ABSTRACT:

Introduction

Biomarkers are urgently needed for the critical yet understudied preclinical stage of Alzheimer's disease (AD).

Methods

CSF collection, [C-11]PiB amyloid imaging, and MRI were acquired in n=104 cognitively healthy adults enriched with risk for sporadic AD. Image-derived cerebral β-amyloid (Aβ) burden, measured concurrently and longitudinally, was regressed on CSF measures of Aβ, neural injury, and inflammation, as well as ratios with Aβ₄₂. Linear mixed effects regression was used to model the effect of the CSF measures that predicted longitudinal brain amyloid accumulation on longitudinal cognitive decline, measured by memory test scores.

Results

At baseline, Aβ₄₂/Aβ₄₀ and all CSF ratios to Aβ₄₂ were associated with PiB binding in AD-vulnerable regions.

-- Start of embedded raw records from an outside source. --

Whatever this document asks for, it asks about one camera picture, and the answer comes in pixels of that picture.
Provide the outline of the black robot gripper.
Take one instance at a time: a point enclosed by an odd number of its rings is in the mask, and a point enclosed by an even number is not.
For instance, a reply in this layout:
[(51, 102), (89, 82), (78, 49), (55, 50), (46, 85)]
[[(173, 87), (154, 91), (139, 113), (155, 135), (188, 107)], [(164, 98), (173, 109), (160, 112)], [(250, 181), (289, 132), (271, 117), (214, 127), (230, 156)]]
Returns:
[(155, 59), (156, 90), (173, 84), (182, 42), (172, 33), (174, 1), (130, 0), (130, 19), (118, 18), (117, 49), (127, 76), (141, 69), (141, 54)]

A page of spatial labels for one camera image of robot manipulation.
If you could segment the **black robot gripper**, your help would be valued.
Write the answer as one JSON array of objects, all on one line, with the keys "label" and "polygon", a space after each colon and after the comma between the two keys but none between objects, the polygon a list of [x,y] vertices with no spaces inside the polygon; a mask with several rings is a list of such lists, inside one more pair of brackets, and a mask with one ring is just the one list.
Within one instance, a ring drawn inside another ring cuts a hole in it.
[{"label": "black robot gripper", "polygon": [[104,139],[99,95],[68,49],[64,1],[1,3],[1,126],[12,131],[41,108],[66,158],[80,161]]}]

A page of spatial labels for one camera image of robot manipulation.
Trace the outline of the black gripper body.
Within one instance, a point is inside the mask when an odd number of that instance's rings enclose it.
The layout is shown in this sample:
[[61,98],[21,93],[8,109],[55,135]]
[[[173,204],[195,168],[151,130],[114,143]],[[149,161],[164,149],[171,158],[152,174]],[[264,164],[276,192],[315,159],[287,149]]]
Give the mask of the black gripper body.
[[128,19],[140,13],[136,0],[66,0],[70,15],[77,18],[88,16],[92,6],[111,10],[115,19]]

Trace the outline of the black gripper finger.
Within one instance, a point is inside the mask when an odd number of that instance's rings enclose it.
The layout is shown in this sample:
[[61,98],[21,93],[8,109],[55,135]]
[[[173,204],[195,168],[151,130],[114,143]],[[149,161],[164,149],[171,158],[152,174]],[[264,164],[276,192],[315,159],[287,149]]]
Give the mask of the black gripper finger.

Longitudinally, Aβ₄₂/Aβ₄₀ and ratios of total tau, phosphorylated-tau, neurofilament light protein, and monocyte chemoattractant protein-1 to Aβ₄₂ were associated with increased β-amyloid deposition over two years, predominantly in lateral parietal and temporal cortex. However, these CSF ratios were not significantly associated with cognitive decline, and the effect seems to be largely driven by Aβ₄₂ in the denominator.

Discussion

These results corroborate previous findings that t-tau/Aβ₄₂ and p-tau/Aβ₄₂ are the strongest candidate biomarkers during the preclinical timeframe. They support a framework in which neural injury and amyloid deposition are likely occurring simultaneously. It may be that neurodegenerative processes influence progressive amyloid accumulation, even in the preclinical time frame. CSF biomarkers for non-specific axonal injury and inflammation may provide more information at more advanced stages of the preclinical time course.